To give you an example, I know someone (X) who ended a friendship because the friend (Y) had made a throwaway negative comment about both of them (not this as real convo is too identifying = but way of example: as in "the trouble with us is that we are both [overweight]" in the context of a conversation about something unrelated (fitness, supermodels, who cares). X didn't end the friendship overnight but said that after that comment they felt totally differently about Y and couldn't get rid of that shift in their view of Y. Y had gone from being a person seen by X as on X's team, a close friend to something totally different. I could understand it but honestly I thought it was totally trivial. But X couldn't do anything about they felt about Y. X just didn't really like Y any more because of this plate shift in X's attitude to Y.

But even if all of this were properly explained to Y, they would just think WTF? Because to them it was a throwaway comment.

Sometimes friendships change and what you want/like changes. It's not your fault and no failing on your part. If someone loves chocolate icecream but then goes off it, the chocolate ice cream is still the same. There's nothing changed or bad about it. It is the person whose tastes have changed.

TheWoodenSpoonOfMischief Sun 06-Mar-16 13:09:12

You're not a failure because a friendship ended!
Friendships end sometimes and in this situation, it doesn't sound like it's you.
She's rewritten the past? It sounds a bit odd.
Whatever the reason, it's not unusual and you're not the first or the last person that this has happened to.
When I feel down about things, I watch uplifting and motivating stuff on YouTube and make some plans to do things I enjoy with people I enjoy being with.
Widen your circle of friends by seing if there are any groups on that you'd enjoy.
Looking forward to a better future always helps me.

happyclappysnappy Sun 06-Mar-16 13:10:51

cheers i love your ice-cream analogy. I hadn't really thought about it like that.

Deletetheheat Sun 06-Mar-16 13:35:57

If you are very upset about this and feel a failure, it is very probably tapping into something powerful and formative in your childhood (sorry to be so Freudian!). Would that make sense? Sorry you're hurting.

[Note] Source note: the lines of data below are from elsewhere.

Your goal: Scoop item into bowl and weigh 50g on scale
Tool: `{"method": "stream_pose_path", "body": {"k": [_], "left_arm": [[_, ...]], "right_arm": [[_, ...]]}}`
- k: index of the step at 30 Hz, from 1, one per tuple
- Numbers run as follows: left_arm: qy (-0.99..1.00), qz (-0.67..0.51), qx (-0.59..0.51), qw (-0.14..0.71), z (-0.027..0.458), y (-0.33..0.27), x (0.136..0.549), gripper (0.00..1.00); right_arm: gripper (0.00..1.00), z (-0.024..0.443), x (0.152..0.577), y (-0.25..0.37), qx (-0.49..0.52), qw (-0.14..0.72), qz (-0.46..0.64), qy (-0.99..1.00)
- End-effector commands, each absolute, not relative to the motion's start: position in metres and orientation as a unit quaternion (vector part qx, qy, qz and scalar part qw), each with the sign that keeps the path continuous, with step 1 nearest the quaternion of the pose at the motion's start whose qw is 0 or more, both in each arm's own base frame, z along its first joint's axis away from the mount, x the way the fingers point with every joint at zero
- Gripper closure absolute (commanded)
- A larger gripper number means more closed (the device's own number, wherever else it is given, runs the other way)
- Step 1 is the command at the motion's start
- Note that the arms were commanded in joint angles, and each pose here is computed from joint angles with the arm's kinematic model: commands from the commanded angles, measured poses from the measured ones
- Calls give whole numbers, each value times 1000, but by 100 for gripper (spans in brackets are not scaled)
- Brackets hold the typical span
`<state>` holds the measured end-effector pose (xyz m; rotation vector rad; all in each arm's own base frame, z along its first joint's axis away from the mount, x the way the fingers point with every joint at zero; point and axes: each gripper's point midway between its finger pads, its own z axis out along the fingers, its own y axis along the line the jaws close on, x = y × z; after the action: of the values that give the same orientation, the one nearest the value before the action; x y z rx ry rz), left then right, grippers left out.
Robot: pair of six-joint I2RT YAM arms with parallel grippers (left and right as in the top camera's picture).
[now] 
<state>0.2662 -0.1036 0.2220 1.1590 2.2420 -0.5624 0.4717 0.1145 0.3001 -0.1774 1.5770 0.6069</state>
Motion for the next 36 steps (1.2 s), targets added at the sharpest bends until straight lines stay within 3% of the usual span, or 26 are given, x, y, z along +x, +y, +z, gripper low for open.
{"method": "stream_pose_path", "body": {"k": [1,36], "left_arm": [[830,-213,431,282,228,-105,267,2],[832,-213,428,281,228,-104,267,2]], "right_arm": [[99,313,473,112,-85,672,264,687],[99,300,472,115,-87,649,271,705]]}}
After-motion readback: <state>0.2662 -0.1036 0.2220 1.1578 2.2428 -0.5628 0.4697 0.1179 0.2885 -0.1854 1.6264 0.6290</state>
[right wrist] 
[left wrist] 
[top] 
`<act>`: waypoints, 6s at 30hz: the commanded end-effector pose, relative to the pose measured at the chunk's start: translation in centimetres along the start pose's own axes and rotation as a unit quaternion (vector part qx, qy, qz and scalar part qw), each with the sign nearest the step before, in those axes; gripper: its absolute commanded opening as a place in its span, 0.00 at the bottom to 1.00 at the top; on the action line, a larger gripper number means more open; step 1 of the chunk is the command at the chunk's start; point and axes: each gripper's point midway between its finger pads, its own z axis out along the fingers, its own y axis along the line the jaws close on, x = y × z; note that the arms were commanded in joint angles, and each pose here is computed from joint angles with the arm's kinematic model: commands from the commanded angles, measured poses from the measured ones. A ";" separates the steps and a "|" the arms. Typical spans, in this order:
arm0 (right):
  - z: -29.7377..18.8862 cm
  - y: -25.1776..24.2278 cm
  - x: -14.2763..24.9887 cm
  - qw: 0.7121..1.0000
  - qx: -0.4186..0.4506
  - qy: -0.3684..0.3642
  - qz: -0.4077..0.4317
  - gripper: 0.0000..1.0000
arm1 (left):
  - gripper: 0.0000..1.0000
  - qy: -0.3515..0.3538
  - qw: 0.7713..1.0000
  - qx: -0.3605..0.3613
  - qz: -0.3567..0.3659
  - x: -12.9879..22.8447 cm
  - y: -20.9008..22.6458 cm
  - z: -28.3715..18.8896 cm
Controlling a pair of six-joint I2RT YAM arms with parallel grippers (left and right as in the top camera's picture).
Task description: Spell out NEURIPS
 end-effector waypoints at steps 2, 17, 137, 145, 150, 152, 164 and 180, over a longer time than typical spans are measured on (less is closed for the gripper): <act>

LaPharisienne Sun 06-Mar-16 13:50:26

Could it be that she saw your friendship differently to you? Particularly if you are colleagues, she may have felt it was more of an easy-going circumstantial friendship and may have felt uncomfortable when it looked like it was becoming closer than that?

This is presuming you didn't do anything to fuck her off/ betray her confidence/ undermine her at work?

Joysmum Sun 06-Mar-16 14:14:48

Maybe you remind her of a difficult time/situation that she wants to distance herself from?

ZaZathecat Sun 06-Mar-16 14:16:14

Maybe she is a bit of a user and for the duration of the friendship she needed you, then for whatever reason she no longer did/ found what she needed elsewhere.